In the present case, given the evidence about the Complainant’s reputation at the time of registration of the Disputed Domain Name, the Panel finds it inconceivable that the Respondent was unaware of the Complainant when it registered the Disputed Domain Name. The Disputed Domain Name is virtually identical to the Complainant’s NICOLAS GHESQUIèRE mark. The Panel therefore finds that the Respondent’s awareness of the Complainant’s rights at the time of registration suggests bad faith (see section 3.2.2WIPO Overview 3.0, and BellSouth Intellectual Property Corporation v. Serena, Axel, WIPO Case No. D2006-0007).
From the inception of the UDRP, panelists have found that the non-use of a domain name would not prevent a finding of bad faith under the doctrine of passive holding.

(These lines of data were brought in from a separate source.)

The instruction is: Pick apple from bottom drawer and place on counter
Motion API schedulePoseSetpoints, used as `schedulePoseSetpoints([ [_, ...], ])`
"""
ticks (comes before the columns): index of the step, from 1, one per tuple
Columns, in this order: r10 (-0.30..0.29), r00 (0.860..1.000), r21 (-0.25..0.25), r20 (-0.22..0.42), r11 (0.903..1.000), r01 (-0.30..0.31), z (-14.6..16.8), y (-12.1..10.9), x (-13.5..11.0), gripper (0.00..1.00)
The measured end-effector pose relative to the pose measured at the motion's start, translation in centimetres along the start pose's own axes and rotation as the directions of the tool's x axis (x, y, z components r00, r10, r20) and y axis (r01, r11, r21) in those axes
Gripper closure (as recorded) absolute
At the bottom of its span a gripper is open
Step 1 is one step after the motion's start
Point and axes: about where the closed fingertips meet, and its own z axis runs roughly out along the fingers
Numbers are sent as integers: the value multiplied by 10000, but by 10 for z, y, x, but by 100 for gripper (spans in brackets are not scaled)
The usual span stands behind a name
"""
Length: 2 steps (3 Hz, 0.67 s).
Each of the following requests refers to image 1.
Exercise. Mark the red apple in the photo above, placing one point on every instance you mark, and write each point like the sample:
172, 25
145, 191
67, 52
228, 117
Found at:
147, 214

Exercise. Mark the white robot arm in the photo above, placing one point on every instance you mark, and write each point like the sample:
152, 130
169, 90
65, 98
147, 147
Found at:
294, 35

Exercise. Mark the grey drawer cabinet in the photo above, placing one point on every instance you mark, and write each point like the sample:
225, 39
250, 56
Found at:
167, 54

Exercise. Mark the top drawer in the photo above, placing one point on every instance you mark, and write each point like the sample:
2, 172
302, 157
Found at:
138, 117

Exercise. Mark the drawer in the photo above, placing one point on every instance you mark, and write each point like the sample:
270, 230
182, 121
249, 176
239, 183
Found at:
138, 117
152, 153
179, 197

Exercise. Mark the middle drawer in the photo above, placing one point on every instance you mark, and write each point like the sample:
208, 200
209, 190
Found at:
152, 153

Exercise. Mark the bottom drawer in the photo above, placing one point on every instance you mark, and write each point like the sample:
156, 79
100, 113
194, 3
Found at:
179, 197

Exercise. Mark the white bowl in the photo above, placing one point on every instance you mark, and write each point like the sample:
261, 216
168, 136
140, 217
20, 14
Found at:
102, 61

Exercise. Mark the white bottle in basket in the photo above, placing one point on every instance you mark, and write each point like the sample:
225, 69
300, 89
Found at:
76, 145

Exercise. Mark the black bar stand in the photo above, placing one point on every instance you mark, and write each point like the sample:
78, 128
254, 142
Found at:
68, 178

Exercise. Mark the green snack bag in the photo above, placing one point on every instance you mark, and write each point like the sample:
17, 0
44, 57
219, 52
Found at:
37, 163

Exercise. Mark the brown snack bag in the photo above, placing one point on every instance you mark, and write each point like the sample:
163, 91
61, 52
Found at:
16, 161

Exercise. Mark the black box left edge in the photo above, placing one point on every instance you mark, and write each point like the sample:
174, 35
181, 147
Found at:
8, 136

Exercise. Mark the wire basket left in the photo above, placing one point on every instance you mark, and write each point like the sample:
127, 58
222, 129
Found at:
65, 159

While panelists must look at the totality of the circumstances in each case, factors that have been considered relevant in applying the passive holding doctrine include:
- the degree of distinctiveness or reputation of the complainant’s mark;
- the failure of the respondent to provide any evidence of actual or contemplated good faith use;
The Panel is convinced that the overall circumstances of this case strongly suggest that the Respondent’s non-use of the Disputed Domain Name is in bad faith. In that regard, the Panel takes into account the distinctiveness and reputation of the Complainant’s name and marks, the lack of actual or contemplated good faith use of the Disputed Domain Name, and implausibility of any future good faith use because of the virtual identity between the Disputed Domain Name and the Complainant’s name and mark.
Therefore, the Panel finds that, on the balance of probabilities, it is sufficiently shown that the Disputed Domain Name was registered and is being used in bad faith. In light of the above, the Complainant also succeeds on the third and last element of the Policy.
For the foregoing reasons, in accordance with paragraphs 4(i) of the Policy and 15 of the Rules, the Panel orders that the Disputed Domain Name <nicolasghesquiere.com> be transferred to the Complainant.